Mendagri: Dana Parpol Hanya Bersifat Stimulan
Reporter: very
Redaktur: very
Jakarta, INDONEWS.ID - Menteri Dalam Negeri (Mendagri) Tjahjo Kumolo menilai dana bantuan partai politik yang baru saja disahkan pemerintah hanya bersifat stimulan. Anggaran yang berkisar seribu rupiah per kursi itu tentu tak cukup untuk membiayai kebutuhan partai.
"Kalau ke saya, itu dana diserahkan ke parpol untuk kaderisasi, dan lain-lain itu terserah parpol. Namun tidak besar, hanya stimulan," kata Tjahjo di Kemendagri, Senin (18/9).
Menurut dia, anggaran dari pemerintah ini tak bisa mendanai berbagai kegiatan serta kebutuhan parpol. Mereka tetap harus berpegang pada iuran anggota dan bantuan dari pihak ketiga yang dapat dipertanggungjawabkan.
Tjahjo mengatakan, jika sekadar usul, pihaknya mengharapkan dana tersebut digunakan untuk pendidikan karakter. Namun, sebagian parpol, kata dia, ingin agar pengelolaan dana tersebut menjadi kewenangan mereka, seperti kebutuhan anggaran untuk saksi pemilu.

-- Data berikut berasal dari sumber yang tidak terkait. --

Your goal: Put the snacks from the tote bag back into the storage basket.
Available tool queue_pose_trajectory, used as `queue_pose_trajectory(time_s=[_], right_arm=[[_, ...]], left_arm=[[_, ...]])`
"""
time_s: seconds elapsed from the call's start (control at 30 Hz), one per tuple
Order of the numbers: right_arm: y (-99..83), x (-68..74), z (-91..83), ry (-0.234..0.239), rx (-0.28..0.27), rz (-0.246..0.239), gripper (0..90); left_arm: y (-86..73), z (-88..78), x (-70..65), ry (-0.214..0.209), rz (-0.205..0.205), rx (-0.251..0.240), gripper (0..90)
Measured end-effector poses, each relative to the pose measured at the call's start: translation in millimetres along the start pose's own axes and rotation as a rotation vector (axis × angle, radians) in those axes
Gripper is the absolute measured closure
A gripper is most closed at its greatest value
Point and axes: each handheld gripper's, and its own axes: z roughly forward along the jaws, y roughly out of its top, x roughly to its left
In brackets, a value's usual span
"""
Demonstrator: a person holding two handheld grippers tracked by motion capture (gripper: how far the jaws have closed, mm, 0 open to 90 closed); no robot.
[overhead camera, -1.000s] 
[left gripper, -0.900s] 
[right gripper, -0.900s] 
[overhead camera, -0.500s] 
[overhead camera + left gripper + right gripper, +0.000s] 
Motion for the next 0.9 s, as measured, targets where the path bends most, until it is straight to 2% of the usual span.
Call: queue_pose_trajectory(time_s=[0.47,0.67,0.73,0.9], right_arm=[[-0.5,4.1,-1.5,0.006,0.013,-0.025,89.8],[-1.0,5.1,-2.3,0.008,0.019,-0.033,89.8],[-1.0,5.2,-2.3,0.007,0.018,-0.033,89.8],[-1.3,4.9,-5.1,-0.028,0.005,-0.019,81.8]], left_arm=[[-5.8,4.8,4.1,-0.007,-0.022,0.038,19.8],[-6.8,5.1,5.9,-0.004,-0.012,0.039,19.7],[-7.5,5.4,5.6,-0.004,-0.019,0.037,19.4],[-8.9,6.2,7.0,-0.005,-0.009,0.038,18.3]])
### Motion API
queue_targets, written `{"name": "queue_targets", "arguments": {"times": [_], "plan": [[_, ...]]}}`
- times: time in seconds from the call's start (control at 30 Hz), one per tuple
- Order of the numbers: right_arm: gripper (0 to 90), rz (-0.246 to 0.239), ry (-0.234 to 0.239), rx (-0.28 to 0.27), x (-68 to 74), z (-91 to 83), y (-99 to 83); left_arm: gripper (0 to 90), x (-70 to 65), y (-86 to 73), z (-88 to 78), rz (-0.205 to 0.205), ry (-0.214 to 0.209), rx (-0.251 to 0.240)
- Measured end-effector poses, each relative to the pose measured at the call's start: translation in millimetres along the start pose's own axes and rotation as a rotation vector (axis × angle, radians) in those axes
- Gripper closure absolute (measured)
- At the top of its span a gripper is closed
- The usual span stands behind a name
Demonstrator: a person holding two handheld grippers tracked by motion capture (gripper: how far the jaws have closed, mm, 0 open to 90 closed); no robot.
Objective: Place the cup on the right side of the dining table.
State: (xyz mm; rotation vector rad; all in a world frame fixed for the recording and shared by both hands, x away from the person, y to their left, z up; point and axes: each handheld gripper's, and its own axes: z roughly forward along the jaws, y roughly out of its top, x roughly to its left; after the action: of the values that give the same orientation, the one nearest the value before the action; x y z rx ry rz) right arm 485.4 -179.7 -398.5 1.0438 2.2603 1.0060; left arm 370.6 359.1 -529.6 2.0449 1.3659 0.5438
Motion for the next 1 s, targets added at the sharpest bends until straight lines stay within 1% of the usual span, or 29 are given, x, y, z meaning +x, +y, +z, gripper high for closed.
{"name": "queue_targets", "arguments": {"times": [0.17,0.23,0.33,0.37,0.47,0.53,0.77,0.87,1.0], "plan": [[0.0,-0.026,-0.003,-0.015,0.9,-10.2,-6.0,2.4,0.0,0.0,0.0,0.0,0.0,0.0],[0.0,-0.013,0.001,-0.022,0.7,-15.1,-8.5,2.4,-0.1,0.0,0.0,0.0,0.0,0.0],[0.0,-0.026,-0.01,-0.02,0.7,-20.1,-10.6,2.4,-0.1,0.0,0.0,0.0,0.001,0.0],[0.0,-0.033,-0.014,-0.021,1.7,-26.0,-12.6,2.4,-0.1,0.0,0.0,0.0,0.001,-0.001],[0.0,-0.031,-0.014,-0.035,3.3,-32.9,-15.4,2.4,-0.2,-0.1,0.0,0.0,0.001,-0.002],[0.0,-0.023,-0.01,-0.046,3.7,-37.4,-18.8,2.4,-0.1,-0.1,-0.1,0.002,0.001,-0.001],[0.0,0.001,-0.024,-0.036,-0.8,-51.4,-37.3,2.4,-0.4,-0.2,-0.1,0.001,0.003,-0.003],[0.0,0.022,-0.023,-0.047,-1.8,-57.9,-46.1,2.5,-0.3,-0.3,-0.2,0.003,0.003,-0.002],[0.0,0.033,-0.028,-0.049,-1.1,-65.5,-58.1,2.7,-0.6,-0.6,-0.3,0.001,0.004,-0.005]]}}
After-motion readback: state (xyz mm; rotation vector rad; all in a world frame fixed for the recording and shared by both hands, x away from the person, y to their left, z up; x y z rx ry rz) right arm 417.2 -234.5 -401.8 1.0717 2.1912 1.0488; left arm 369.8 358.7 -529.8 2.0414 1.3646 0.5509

"Sebab di UU Pemilu ditolak untuk anggaran saksi. Bisa saja bantuan ini diserahkan buat anggaran saksi. Parpol inginnya luwes," kata Tjahjo.
Meski begitu, Tjahjo berpesan agar parpol bisa memanfaatkan dana tersebut secara benar untuk kepentingan parpol. Sebab, tetap ada pertanggungjawabannya ke pemerintah melalui Badan Pemeriksa Keuangan (BPK).
"Yang penting digunakan buat kepentingan parpol. Kan itu luas. Kami tidak boleh mendikte, karena ini hak independen parpol. Mereka punya kebutuhan yang berbeda-beda," pungkasnya. (Very)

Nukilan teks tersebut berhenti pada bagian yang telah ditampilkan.